The nurse unwinds the bandages and folds them neatly round her arm. The doctor examines my bare back. He nods, satisfied. No pain but lots of itching. I try to look over my shoulder without success. When the doctor has gone I tell the nurse I want to look at my back in a mirror. There were not many mirrors in the compounds (why should ugly mutants want to look at themselves?) but I’ve seen them here in the bathrooms. The nurse does not recommend it but I insist and, in the end, she is quite helpful. I stand in front of one mirror and she holds another up behind me, adjusting it so that I can see the result of the op. My shoulder blades look a little inflamed and swollen, but she assures me the swelling with go down and that the redness will fade in a day or so. There are no feathers poking through.

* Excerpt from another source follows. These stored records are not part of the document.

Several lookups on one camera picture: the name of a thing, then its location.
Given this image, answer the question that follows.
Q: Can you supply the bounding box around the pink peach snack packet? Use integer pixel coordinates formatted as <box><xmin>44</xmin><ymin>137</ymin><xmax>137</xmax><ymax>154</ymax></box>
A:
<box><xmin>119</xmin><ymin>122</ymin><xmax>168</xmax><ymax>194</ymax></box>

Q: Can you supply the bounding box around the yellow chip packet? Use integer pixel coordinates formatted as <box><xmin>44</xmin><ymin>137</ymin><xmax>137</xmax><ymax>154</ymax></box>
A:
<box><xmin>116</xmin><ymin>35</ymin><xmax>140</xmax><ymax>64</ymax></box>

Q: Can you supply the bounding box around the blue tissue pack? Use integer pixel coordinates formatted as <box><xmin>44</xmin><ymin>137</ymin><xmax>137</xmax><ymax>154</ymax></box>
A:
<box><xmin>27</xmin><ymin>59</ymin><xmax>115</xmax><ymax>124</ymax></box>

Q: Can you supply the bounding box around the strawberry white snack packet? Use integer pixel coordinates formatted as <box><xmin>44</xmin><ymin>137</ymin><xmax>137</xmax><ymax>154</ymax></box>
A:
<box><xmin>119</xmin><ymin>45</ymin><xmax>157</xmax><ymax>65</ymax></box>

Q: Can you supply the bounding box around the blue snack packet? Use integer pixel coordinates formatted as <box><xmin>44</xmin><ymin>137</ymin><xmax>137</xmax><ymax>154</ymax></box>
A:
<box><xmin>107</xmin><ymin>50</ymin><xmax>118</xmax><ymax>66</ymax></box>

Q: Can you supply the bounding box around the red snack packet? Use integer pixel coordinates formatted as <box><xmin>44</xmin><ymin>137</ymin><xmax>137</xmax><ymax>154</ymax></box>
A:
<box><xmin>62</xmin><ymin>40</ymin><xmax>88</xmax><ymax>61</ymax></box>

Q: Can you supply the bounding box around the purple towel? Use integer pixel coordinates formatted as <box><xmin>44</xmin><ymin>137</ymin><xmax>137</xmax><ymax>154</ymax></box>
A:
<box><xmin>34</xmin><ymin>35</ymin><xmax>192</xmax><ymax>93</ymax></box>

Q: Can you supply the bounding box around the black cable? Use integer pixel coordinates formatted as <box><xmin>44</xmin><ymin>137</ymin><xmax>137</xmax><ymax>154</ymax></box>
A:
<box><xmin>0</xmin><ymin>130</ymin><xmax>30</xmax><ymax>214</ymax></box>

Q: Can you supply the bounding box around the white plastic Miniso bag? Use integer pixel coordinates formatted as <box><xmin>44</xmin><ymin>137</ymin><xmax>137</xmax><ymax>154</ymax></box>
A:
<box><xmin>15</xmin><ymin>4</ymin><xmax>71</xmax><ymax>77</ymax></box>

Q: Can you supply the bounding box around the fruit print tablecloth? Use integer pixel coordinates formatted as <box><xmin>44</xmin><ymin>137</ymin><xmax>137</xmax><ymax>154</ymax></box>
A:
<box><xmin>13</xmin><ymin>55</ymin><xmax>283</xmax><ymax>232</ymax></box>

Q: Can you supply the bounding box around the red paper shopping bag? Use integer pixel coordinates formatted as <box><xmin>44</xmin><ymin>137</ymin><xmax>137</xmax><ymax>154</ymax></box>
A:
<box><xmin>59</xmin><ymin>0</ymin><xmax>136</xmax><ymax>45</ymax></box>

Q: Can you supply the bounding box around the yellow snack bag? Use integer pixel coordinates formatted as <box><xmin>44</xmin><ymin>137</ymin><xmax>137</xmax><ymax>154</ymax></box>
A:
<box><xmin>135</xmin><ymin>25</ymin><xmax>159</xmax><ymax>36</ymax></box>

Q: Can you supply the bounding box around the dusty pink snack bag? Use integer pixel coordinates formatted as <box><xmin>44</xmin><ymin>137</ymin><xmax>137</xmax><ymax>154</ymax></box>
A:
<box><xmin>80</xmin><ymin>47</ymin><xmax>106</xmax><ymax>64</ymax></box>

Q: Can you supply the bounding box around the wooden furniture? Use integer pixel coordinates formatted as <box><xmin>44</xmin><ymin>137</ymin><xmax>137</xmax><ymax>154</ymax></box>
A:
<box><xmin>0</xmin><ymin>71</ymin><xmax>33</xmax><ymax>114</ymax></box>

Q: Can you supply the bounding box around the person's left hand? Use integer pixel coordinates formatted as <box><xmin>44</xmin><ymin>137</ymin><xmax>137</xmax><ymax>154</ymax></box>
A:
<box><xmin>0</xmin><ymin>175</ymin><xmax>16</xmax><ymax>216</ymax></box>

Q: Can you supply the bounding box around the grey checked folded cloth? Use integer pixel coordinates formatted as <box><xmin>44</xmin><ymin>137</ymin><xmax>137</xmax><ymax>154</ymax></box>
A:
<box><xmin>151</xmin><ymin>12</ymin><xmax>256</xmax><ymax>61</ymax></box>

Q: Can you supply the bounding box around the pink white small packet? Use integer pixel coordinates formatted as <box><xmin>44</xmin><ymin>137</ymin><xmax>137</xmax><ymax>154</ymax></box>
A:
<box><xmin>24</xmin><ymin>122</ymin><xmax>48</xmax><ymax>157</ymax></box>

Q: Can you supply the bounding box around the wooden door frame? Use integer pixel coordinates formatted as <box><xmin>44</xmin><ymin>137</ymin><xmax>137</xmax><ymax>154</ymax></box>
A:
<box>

Back to my compu. I’m fascinated by the plethora of stories about the end of the world and the efforts to rebuild it. So much opinion is bandied about it is difficult to distinguish fact from fiction. The scientists blame the politicians. The politicians are determined to blame each other. The journalists wrangle among themselves about which of the reports are the most accurate. All the participants in the ongoing debate are so competitive, so determined to prove their opponents wrong that no conclusions are reached. Anyone with an ounce of sense can see that, if they all worked together as we did in C55 under Kali’s guidance, they would achieve far more than through this incessant bickering.